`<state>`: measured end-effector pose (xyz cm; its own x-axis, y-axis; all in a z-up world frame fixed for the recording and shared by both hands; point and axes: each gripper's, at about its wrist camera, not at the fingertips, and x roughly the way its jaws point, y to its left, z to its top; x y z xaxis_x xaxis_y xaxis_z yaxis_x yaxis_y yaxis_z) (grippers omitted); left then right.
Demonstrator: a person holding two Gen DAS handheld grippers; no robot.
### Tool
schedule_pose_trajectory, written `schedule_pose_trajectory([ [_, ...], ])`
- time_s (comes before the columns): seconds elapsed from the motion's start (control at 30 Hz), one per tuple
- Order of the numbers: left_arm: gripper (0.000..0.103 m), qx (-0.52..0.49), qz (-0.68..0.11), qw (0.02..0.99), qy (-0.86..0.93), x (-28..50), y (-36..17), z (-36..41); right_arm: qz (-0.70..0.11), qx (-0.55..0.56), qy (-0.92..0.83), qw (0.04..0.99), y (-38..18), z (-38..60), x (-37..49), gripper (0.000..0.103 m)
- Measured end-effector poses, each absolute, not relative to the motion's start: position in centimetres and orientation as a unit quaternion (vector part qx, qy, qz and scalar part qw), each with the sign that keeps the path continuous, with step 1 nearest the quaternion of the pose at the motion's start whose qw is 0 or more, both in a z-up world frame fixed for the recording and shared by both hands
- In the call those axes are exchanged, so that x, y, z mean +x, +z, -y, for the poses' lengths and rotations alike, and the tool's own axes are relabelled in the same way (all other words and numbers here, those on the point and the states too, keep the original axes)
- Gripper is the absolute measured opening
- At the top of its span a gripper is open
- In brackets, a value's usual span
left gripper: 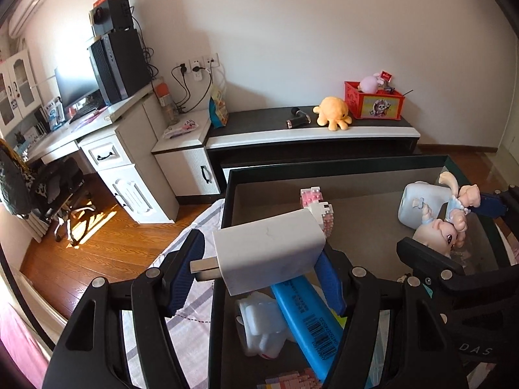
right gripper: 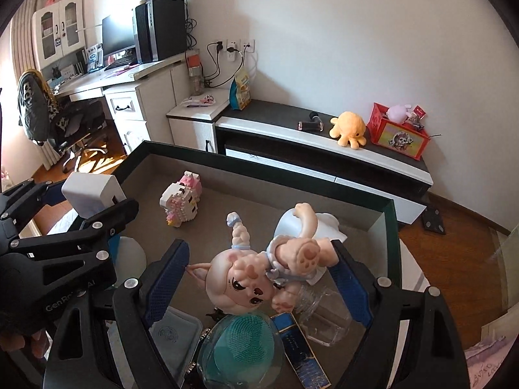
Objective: Organize rigid objects
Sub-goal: 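Lower both held items into the pink box and open both grippers, then raise both open grippers away from the pink box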
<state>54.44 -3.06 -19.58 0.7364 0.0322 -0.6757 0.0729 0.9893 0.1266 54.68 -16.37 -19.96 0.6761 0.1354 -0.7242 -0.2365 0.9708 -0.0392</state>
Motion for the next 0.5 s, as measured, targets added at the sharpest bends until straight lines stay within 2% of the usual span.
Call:
schedule_pose_trajectory([
  [0.2,0.073,0.071,-0.356,0.932,0.001,54.3,-19.5,2.9,-0.393,-0.053,0.098,0.913,-20.2,16.7,54.6,0.088],
  [0.33,0.087,0.065,-0.346,0.936,0.008,54.0,-19.1,2.4,-0.379,-0.061,0.087,0.919,-19.7,16.6,54.2,0.089],
  [0.43,0.094,0.057,-0.341,0.938,0.006,53.7,-18.8,1.9,-0.371,-0.06,0.076,0.924,-19.3,17.0,53.8,0.094],
  [0.5,0.099,0.054,-0.341,0.939,0.004,53.5,-18.6,1.8,-0.368,-0.059,0.069,0.926,-19.2,17.2,53.6,0.103],
])
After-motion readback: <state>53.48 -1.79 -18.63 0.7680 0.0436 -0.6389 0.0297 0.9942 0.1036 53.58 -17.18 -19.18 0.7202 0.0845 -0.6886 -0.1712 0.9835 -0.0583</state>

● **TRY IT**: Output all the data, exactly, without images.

● **ANSWER SPACE**:
`<state>`: measured end-effector pose (xyz cm; its own x-axis, y-axis; all in a z-up world frame fixed for the recording and shared by both hands; point and axes: each gripper's, at about its wrist camera, not at the fingertips, and x roughly the way its jaws point, y to its left, z to its top; x y z xaxis_x xaxis_y xaxis_z yaxis_x yaxis_y yaxis_z) (grippers omitted); left then right.
Demonstrator: a person holding two Gen DAS handheld grippers; no robot.
### Tool
schedule_pose_trajectory, written `schedule_pose_trajectory([ [_, ...], ])`
- time_s (comes before the columns): seconds elapsed from the motion's start (control at 30 Hz), one per tuple
- Order of the numbers: left_arm: gripper (0.000..0.103 m), qx (-0.52..0.49), qz (-0.68..0.11), qw (0.02..0.99), qy (-0.86..0.93), x (-28..50), y (-36..17), z (-36..41); right_arm: qz (-0.70..0.11), qx (-0.55..0.56), qy (-0.92..0.83), qw (0.04..0.99), y (-38..18), z (-38..60), x (-37..49), gripper (0.000..0.103 m)
- Measured end-effector poses, each absolute, not relative to the motion's start: position in centimetres and orientation as a unit quaternion (vector part qx, qy, qz and scalar part qw), each with the sign that keeps the path continuous, with step 1 nearest the quaternion of the pose at the motion's start whose qw is 0 or more, both in a z-up world frame fixed for the recording and shared by both hands
- In the call those axes are exchanged, so that x, y, z mean +x, +z, -y, for the poses' lengths and rotations alike, and the tool's own axes are relabelled in the same way (all other words and numbers here, those on the point and the states too, keep the original axes)
- Gripper is the absolute measured opening
- At the top of its span a gripper is open
- In brackets, a value's usual span
left gripper: 
right gripper: 
Objective: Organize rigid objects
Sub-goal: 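Lower both held items into the pink box and open both grippers, then raise both open grippers away from the pink box
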<state>54.44 -3.06 -19.58 0.7364 0.0322 -0.6757 0.0729 0.9893 0.1266 54.68 -16.37 -19.96 0.6761 0.1354 -0.7242 -0.2365 0.9708 -0.0392</state>
Motion for the next 0.5 s, as measured, targets added at the sharpest bends until straight lines stay within 2% of the usual span.
Call:
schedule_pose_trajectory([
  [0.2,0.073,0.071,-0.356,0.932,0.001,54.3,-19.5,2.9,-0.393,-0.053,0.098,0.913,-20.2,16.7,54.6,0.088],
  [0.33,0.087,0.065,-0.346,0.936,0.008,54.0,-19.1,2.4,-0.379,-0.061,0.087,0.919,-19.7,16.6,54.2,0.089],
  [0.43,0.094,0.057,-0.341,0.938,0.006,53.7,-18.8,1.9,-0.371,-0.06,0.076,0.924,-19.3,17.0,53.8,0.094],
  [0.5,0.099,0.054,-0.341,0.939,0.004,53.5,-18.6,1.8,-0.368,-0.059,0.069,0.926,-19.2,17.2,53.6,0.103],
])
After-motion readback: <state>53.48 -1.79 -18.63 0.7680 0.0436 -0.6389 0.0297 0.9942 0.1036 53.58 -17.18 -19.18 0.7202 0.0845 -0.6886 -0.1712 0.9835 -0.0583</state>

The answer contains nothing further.